“Google policy is to get right up to the creepy line and not cross it.” –Eric Schmidt, Executive Chairman of Google
When I got my first Android phone, one of the first apps I used was Google Navigation. I don’t have a very good sense of direction, and business trips were often frustrating for me—I’d get lost trying to find the hotel. So when I first used Google Navigation, I thought, “I will never be lost again.”
It was a profound moment for me. I never had to worry about being lost again. My telephone took a source of stress and anxiety completely out of my life. For just that one feature, I never wanted to be without a smartphone again.
I became an enthusiastic user of Google Navigation. I even started using it around my hometown, and I discovered it knew about little-used streets with few lights and no traffic—it would sometimes take me on surprising routes, but they were faster than the way I’d been going for years. Cool!
And when I traveled during rush hour, it would sometimes have me exit the interstate at some point, travel on the grid, and then get back on the interstate, routing me around congestion. At different times of day, different days, it would take me on different routes. Clearly Google Navigation was optimizing my travel time!
Google uses several sources of information to figure out where you are. GPS is one, Wi-Fi networks are another, and finally cell tower data are used for positioning as well.
When you enable location access, Android says “Allow Google’s location service to collect anonymous location data. Some data may be stored on your device. Collection may occur even when no apps are running.” This seems both fair and harmless, so I didn’t think too much about it.
In the prior version of Android, you could turn off location service, turn on GPS, and use Google Navigation supposedly without sending the data to Google. With the latest version, though, you have to turn location service on or Google Navigation won’t function.
I’m not really a member of the tinfoil hat crowd, but if it’s possible to not constantly broadcast my location to Google just so I can drive somewhere quickly, that’s my preference.
It got me thinking, how does Google Navigation know about traffic jams? It highlights portions of your route in yellow and red to indicate heavy traffic. I figured Google must be using the data from everyone’s phones to figure out the traffic flow. What a great source of data—Google would be foolish not to use it.
Still, my phone assured me my data is anonymous, so I wasn’t concerned.
Recently I read this security paper, which discusses the sources of traffic information that Google Navigation and another app (Waze) use to figure out traffic flow. The authors reverse-engineered the protocol used by Android phones to report position information to the cloud. The data is encrypted, but there is no authentication in the protocol. Your phone transmits your position information constantly along with a Platform Key—a unique identifier for your phone.

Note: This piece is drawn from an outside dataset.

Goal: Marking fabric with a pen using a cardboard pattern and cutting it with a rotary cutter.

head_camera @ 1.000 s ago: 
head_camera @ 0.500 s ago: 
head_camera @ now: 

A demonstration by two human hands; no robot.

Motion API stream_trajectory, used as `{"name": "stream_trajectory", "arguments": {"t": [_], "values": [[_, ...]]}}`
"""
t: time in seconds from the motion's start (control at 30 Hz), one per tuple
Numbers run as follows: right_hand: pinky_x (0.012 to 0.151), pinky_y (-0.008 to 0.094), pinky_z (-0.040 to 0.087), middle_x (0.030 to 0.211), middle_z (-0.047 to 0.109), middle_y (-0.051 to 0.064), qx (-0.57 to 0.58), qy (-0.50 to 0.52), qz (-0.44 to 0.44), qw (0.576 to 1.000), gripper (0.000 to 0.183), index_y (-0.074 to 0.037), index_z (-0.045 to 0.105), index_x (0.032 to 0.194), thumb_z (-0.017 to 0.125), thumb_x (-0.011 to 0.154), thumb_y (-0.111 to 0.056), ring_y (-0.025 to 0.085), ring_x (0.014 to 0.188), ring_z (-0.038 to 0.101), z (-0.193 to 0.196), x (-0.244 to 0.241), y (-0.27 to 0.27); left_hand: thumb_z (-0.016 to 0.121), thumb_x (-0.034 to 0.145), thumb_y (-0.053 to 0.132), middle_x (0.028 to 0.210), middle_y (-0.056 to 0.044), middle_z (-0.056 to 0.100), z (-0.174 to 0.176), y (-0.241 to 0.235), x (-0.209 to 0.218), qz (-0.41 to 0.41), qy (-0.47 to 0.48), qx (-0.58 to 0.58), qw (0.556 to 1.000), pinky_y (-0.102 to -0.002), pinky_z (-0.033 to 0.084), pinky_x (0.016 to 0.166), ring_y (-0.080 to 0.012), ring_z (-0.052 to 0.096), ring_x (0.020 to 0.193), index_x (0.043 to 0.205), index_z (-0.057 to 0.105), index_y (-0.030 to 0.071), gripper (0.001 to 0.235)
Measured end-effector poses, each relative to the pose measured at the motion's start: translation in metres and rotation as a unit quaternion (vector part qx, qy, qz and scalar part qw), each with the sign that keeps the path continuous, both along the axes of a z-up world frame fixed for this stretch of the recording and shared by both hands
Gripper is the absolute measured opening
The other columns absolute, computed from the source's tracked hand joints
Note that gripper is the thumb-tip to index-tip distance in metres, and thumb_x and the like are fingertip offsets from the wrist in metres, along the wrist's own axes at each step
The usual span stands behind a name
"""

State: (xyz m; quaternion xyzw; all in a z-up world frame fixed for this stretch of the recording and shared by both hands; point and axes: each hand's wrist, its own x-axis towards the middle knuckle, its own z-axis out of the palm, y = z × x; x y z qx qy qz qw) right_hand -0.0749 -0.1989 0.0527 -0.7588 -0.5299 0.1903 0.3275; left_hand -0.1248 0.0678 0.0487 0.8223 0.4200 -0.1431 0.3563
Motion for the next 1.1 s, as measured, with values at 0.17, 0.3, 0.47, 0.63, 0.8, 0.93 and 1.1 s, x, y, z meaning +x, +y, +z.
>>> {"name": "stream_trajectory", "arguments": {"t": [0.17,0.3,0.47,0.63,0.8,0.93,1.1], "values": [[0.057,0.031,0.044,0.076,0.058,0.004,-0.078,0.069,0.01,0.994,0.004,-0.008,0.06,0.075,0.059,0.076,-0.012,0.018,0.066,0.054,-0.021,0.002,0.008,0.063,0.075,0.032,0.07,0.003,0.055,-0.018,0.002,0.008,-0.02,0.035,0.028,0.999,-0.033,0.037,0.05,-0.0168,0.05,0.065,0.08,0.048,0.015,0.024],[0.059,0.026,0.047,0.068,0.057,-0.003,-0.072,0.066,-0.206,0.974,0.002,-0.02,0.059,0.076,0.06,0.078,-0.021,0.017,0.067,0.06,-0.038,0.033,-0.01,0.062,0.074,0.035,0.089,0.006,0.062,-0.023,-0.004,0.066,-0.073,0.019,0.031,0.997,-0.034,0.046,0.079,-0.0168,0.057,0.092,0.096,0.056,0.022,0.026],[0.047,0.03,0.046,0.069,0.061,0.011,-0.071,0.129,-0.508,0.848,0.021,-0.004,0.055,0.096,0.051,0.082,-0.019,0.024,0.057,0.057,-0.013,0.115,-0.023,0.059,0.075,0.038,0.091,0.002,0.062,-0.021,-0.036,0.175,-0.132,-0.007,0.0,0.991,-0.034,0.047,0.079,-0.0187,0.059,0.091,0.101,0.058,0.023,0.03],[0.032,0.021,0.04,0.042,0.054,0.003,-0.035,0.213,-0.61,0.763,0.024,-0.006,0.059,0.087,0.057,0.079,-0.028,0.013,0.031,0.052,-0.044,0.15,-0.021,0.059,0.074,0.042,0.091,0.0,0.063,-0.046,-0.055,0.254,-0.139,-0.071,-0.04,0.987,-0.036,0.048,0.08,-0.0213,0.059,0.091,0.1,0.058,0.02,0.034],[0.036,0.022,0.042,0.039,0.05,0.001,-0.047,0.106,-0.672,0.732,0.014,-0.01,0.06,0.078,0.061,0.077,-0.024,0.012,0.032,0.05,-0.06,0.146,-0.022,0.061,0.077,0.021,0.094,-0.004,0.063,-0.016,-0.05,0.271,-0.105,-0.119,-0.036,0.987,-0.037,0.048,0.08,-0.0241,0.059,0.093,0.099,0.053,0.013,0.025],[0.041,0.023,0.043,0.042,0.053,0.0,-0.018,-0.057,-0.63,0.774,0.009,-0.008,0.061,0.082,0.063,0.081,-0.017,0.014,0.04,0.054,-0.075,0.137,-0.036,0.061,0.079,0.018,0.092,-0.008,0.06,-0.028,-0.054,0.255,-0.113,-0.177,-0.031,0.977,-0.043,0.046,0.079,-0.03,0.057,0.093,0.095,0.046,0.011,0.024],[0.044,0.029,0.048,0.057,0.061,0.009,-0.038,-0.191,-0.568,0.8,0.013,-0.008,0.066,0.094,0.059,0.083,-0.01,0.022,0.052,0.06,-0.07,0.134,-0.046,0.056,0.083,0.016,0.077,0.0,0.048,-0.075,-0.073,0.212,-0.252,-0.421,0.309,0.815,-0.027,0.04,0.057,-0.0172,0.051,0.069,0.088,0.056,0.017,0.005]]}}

Sending a unique phone identifier, which is tied to my Google account, is something I cannot accept as being “anonymous location data.” It’s not what I had agreed to. Sure, the packet doesn’t have my name in it, but it has my phone’s identifier, my phone is associated with my Google account, and my Google account has all my personal information associated with it.
In the security paper, they describe forging packets and causing Google to display a traffic jam in a location where there is no actual traffic. A neat hack to be sure—and one with real world implications. Google better fix this.
But I’m still hung up on the privacy point. Let’s say Google keeps their promise to never do “SELECT full_name FROM google_accounts WHERE platform_key = ‘bens phone’ ”. Heck, let’s say they fix their protocol in response to the security paper and don’t transmit the Platform Key at all. It’s still not good enough.
Check out this paper. It turns out your cell phone position information is a more accurate identifier of you than your own fingerprints!
It has dawned on me that we are paying for this convenience of never being lost by allowing others to track and identify us at all times.
Like I said, I don’t wear a tinfoil hat. I don’t keep a watch out for black helicopters. But given that Google has some kind of relationship with the intelligence community, and that the intelligence community isn’t making the same promises about anonymity (the government wants to collect all human generated data, and store it forever), I think we’ve crossed the line into creepy.
Maybe our children will happily accept businesses and government knowing everything about them—who they are, where they are, who they talk to, everything they say—but to me it is disturbing.
There’s the old boiling frog story, which turns out to be false. But I am starting to wonder if we are doing this. Every time we agree to a 25 page End User License Agreement. Every time we click “I agree” on our phones or on a website. For a bit of convenience we give, and give, and give our personal information away and allow others to monetize us. Eventually, I worry, we will give away our civil liberties.
I’m not at a point in my life where I’m ready or willing to give up all the conveniences, and to try to live off the grid. I’ll just say this: As a technologist, when I design technological systems, I will attempt to take a principled approach and not collect any data unnecessary to the functioning of the application.